Some of them are born blind, were never able to see. I suppose adaptation is more natural for them. Now, is there anything more humane than teaching that child, for example? This requires facilities, and we wanted all the facilities for special schools to be modern, with all the necessary equipment. That program had to be interrupted, but the schools were created very early wherever we were able to.

Schools for mentally retarded children do not need such special facilities, or schools for children with slow mental development are less complicated. These are topics that the specialists can discuss, if they send them to one school or the other. I'm not very conversant with this topic, for example, of cases of slow psychic development. I suppose they have discussed it and are discussing it; but I have absolutely no doubts that mentally retarded children require special schools, require special attention, I haven't the slightest doubt. Concerning the other ones, the specialists ought to know. They have defended them a lot. They have the resources and it is something transitory.

There are also schools which have students that need special treatment. But as a matter of opinion, it has to be determined if students with behavior problems, for example, should be there.

Sometimes we hear complaints from parents of students in relation to cases of children with behavior problems in a common, ordinary school. I know some special schools for adolescents with marked behavior problems. I have talked to these children, I have seen them, many of them quite intelligent, quite likable. These schools have been successful with them. These are the fruits of good pedagogy. That's what it is for, to transform children who might have a tendency to violence, or another negative tendency. That's what it exists for. In special schools for children with behavior disorders, there are around 2,000 students, according to what I have seen in the enrollment data, a little over than 2,000.

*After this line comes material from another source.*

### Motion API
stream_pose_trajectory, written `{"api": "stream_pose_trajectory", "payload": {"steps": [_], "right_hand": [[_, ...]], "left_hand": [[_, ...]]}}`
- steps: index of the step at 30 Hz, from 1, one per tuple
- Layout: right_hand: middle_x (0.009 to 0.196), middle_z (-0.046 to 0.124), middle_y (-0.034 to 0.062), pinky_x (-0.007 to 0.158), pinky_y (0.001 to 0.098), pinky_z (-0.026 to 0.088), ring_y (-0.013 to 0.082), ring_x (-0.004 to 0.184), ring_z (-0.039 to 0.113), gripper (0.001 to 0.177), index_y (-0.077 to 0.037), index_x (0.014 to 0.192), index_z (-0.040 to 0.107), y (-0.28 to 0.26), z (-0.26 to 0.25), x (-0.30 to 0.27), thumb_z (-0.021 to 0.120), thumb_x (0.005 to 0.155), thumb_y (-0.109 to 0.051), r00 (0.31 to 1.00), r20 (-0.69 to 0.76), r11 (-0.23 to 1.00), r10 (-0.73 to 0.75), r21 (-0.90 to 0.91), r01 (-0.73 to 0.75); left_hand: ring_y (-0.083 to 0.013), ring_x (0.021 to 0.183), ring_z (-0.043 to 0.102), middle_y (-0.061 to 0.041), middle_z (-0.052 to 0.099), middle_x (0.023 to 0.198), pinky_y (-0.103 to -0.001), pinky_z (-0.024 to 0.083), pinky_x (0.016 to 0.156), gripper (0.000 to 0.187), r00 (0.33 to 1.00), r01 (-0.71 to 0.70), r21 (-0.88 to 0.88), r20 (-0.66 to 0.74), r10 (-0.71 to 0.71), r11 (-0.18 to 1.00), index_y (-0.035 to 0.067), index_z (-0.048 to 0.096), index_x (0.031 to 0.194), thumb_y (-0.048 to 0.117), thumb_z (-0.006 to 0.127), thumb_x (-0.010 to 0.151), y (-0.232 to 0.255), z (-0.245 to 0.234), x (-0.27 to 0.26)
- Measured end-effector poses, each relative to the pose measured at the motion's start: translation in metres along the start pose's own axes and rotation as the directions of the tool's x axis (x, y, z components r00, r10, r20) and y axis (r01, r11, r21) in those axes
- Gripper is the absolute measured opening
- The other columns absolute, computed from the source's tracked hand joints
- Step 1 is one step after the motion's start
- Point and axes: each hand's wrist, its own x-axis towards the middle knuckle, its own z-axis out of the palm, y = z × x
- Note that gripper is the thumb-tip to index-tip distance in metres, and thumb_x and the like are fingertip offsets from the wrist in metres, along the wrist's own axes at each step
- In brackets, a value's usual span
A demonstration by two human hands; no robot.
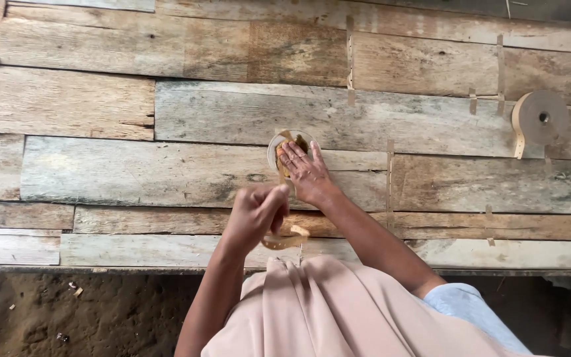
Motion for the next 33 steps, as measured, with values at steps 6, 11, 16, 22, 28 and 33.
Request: {"api": "stream_pose_trajectory", "payload": {"steps": [6, 11, 16, 22, 28, 33], "right_hand": [[0.172, 0.018, 0.008, 0.125, 0.0628, 0.009, 0.0262, 0.158, 0.014, 0.089, -0.016, 0.162, 0.026, 0.009, 0.001, 0.002, 0.061, 0.08, -0.022, 0.997, -0.071, 0.983, -0.015, 0.183, 0.028], [0.174, 0.0, 0.003, 0.124, 0.0443, 0.026, 0.0274, 0.159, 0.004, 0.105, -0.037, 0.165, 0.015, 0.004, -0.086, -0.039, 0.046, 0.079, 0.015, 0.997, 0.034, 0.762, 0.073, 0.643, -0.078], [0.143, 0.045, 0.0165, 0.103, 0.0491, 0.053, 0.0406, 0.13, 0.055, 0.066, -0.02, 0.15, 0.052, 0.017, -0.085, -0.05, 0.055, 0.089, 0.005, 0.727, -0.506, 0.808, 0.464, 0.578, -0.113], [0.154, 0.046, -0.0035, 0.1, 0.0488, 0.054, 0.0279, 0.13, 0.057, 0.035, -0.038, 0.135, 0.061, -0.028, -0.085, -0.073, 0.058, 0.101, -0.042, 0.728, -0.233, 0.694, 0.645, 0.577, -0.43], [0.122, 0.07, 0.0163, 0.111, 0.0505, 0.043, 0.0305, 0.116, 0.068, 0.089, -0.013, 0.143, 0.048, -0.101, -0.116, -0.069, 0.036, 0.087, -0.082, 0.972, 0.236, -0.482, -0.004, 0.851, -0.208], [0.095, 0.076, 0.0141, 0.081, 0.0443, 0.064, 0.0244, 0.084, 0.077, 0.034, -0.006, 0.13, 0.057, -0.152, -0.116, -0.072, 0.06, 0.1, -0.023, 0.946, 0.122, -0.674, 0.3, 0.729, 0.12]], "left_hand": [[-0.0114, 0.036, 0.044, -0.009, 0.06, 0.043, -0.023, 0.039, 0.041, 0.04, 0.911, -0.281, -0.233, 0.239, 0.335, 0.931, 0.003, 0.072, 0.064, 0.012, 0.056, 0.1, 0.026, 0.0, -0.036], [-0.0061, 0.037, 0.038, -0.016, 0.064, 0.052, -0.019, 0.028, 0.038, 0.036, 0.939, -0.196, -0.341, 0.206, 0.276, 0.919, -0.009, 0.073, 0.091, 0.014, 0.051, 0.106, 0.009, -0.008, -0.039], [-0.0112, 0.034, 0.046, -0.02, 0.069, 0.06, -0.021, 0.033, 0.037, 0.032, 0.948, -0.221, -0.36, 0.14, 0.286, 0.907, -0.009, 0.069, 0.117, 0.013, 0.047, 0.107, 0.003, -0.028, -0.044], [-0.0155, 0.042, 0.054, -0.02, 0.071, 0.068, -0.019, 0.034, 0.04, 0.042, 0.959, -0.216, -0.422, 0.077, 0.272, 0.881, 0.002, 0.055, 0.145, 0.019, 0.043, 0.108, -0.035, -0.05, -0.054], [-0.0178, 0.052, 0.059, -0.023, 0.072, 0.08, -0.022, 0.041, 0.051, 0.043, 0.954, -0.197, -0.538, 0.088, 0.287, 0.82, 0.0, 0.051, 0.146, 0.02, 0.042, 0.109, -0.074, -0.082, -0.074], [-0.0218, 0.081, 0.064, -0.016, 0.071, 0.094, -0.035, 0.051, 0.083, 0.04, 0.929, -0.012, -0.332, 0.345, 0.133, 0.943, 0.005, 0.064, 0.131, 0.023, 0.066, 0.095, -0.096, -0.103, -0.102]]}}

With eyesight problems, blind or severely visually impaired children, those who cannot see, there are around 1,000 enrolled in these schools. In schools for the deaf and dumb, there are around 2,000. If we add the deaf and dumb students with the visually impaired or blind students and with those that suffer from amblyopia or strabismus, we get around 4,000; mentally retarded, around 29,000 and some odds, with problems in their psychic development, around 20,000; those with language disorders, around 600.

All these schools, the more modern, were being built by us, especially those requiring particularly specialized facilities. And we got to build a number of them in the different provinces. We also wanted the facilities for the rest of the special schools to be optimal. We were forced to interrupt that program, but we will continue it some day and we will have optimal facilities. Meanwhile, we confront the country's total needs using the best facilities available in each place.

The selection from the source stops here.